* [What you are asked to do]: Look below for the line with "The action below" and the line with "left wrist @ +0". Copy exactly those two lines and every line between, but not the pictures.

* [Recorded information]:
================

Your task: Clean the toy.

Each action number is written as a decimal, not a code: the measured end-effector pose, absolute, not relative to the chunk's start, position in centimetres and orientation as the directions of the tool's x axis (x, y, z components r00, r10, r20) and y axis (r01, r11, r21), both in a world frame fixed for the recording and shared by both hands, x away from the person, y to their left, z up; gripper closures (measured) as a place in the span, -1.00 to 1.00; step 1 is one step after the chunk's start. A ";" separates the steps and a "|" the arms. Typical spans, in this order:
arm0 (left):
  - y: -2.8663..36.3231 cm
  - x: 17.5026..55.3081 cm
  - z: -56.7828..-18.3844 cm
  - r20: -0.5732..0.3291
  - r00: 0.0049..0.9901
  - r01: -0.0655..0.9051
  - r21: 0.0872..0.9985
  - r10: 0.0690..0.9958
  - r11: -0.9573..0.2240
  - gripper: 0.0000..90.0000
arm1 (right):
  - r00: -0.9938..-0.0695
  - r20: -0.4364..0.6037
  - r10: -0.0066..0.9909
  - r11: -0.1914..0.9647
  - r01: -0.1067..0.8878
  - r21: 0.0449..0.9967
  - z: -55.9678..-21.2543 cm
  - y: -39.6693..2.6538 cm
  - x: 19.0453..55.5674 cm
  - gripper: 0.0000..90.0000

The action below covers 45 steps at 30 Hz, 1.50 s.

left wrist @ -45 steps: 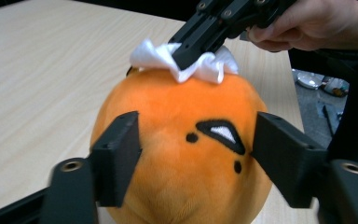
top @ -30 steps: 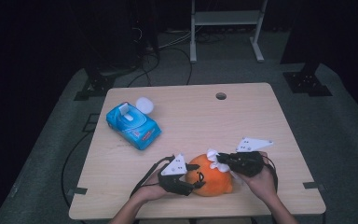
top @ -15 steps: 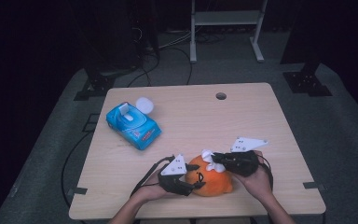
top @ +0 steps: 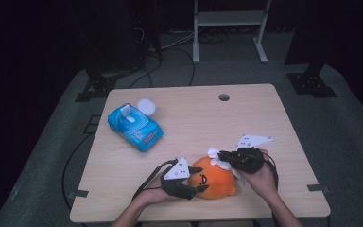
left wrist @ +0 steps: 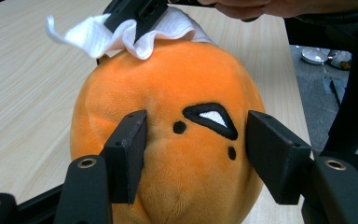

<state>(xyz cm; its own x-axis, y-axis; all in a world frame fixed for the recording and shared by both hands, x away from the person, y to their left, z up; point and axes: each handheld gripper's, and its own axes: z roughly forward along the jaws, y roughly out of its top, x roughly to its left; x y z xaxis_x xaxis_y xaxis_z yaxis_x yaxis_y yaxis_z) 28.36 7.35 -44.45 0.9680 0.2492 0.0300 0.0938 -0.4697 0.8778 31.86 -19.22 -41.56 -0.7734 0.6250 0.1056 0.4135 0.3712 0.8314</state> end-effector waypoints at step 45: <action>9.2 31.3 -45.7 -0.147 0.878 0.310 0.900 0.456 -0.306 -0.11 | -0.770 0.147 0.621 0.358 0.445 0.821 -42.1 -22.1 30.3 0.87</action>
<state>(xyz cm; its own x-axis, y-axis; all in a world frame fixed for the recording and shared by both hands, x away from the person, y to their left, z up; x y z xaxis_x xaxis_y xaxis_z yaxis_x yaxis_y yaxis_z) 31.34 9.19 -45.65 0.8777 0.4561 -0.1470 0.3095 -0.3056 0.9004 30.33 -22.15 -42.05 -0.7696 0.6215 0.1466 0.4452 0.3578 0.8208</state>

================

* [Output]:
The action below covers 45 steps at 30 Hz, 1.50 s.

left wrist @ -45 steps: 
top @ -30 steps: 
top @ -15 steps: 
top @ +0 steps: 
left wrist @ +0 steps: 

This exercise has been answered in full.